As we approach the halfway point of this shrunken NHL season, one of the interesting storylines has been the renaissance of two Original Six rivals whose recent history has been anything but historic. But there they were Wednesday night, the Montreal Canadiens and Toronto Maple Leafs, meeting for the third time this season, not just renewing an ages-old rivalry but reinforcing that maybe both teams have turned a corner and that these meetings are more about the here and now than dusty record books of the past.
The Habs avenged two earlier losses -- one a 6-0 shellacking at the Bell Centre -- by clipping the Leafs 5-2 on Wednesday. The Habs are 7-0-2 since that loss, and their 29 points are best in the Eastern Conference. Now, the standings are a bit skewed given that Boston, the second-place team in the Northwest Division, has played four fewer games and is just three points back of Montreal, but the results are the results, and coach Michel Therrien has done a masterful job in his return to the Canadiens’ bench, getting production from up and down his lineup.

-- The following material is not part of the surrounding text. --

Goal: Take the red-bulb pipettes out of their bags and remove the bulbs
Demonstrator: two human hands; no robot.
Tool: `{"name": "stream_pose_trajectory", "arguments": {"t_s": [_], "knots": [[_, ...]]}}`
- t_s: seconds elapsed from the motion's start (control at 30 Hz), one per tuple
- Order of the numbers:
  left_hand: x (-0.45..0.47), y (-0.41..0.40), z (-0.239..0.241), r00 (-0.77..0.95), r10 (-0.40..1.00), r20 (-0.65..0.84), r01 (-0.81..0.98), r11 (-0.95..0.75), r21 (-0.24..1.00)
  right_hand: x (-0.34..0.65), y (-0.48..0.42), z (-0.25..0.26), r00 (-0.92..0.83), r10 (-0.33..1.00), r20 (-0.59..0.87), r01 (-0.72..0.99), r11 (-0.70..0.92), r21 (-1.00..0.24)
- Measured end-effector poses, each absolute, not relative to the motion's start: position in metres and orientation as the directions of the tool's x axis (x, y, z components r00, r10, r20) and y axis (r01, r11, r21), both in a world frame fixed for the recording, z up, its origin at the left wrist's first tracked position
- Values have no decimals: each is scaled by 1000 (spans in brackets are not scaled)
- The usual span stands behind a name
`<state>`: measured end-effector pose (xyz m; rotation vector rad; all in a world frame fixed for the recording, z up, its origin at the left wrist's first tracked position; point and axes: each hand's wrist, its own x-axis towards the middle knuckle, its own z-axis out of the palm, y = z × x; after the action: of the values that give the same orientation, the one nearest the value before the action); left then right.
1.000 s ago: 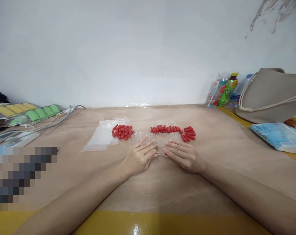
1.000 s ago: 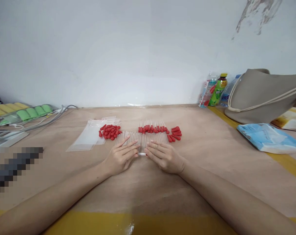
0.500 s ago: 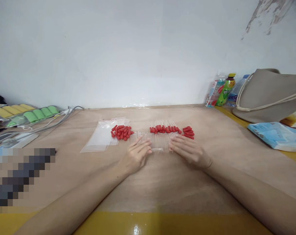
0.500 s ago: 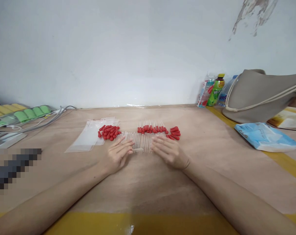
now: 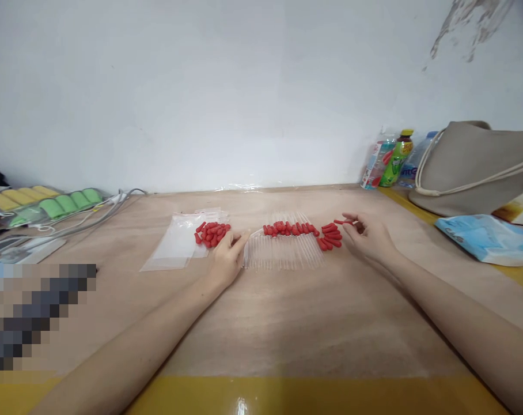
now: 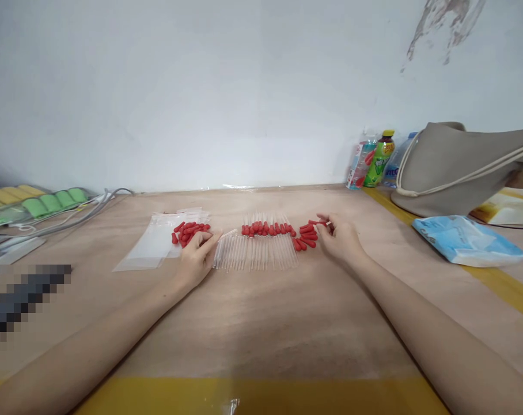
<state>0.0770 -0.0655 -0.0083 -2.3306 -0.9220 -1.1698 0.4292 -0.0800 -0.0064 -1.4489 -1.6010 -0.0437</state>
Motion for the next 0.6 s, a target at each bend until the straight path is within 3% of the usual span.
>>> {"name": "stream_pose_trajectory", "arguments": {"t_s": [0.1,0.23,0.47,0.6], "knots": [[76,-64,-8,466,354,811,702,-706,-95,434,-74,-14,174,817,549,728,269,-630],[78,-66,-8,498,321,805,678,-723,-132,429,-78,-14,122,818,562,697,332,-635],[84,-75,0,570,334,751,599,-794,-101,428,-81,-13,-41,773,632,805,400,-437],[87,-82,6,586,365,724,565,-824,-42,430,-79,-14,-5,723,691,814,404,-417]]}}
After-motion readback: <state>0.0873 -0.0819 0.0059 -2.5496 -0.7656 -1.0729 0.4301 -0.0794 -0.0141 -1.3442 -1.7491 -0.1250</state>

On Wednesday, defensive prospect Alexei Emelin got his first goal of the season, impressive rookie Brendan Gallagher picked up his sixth goal and Max Pacioretty collected two. The Canadiens' plus-15 goal differential is tied with Pittsburgh for tops in the Eastern Conference.
The Leafs, meanwhile, have continued to scratch and claw their way to points in spite of the absence of netminder James Reimer and top winger Joffrey Lupul, among others. As of Thursday morning, the Leafs were in seventh place in the conference, tied in points with sixth-place New Jersey with 24. Their eight road wins were as many as any team in the league. Most importantly, under coach Randy Carlyle, the Leafs have thus far avoided the kind of soul-sucking slides that have contributed to a playoff drought that extends beyond the last lockout. The Leafs have not lost more than two games in a row, and if they can continue that trend of quickly righting the ship, then perhaps the team’s first playoff berth since 2003-04 -- the last time both the Leafs and Canadiens were involved in the playoffs at the same time -- isn’t the pipe dream most believed it would be when the season began.
And while we’re blue-skying it, is it beyond the realm of possibility that the two teams might actually meet in a playoff clash for the first time since 1979? Now that’s something to consider.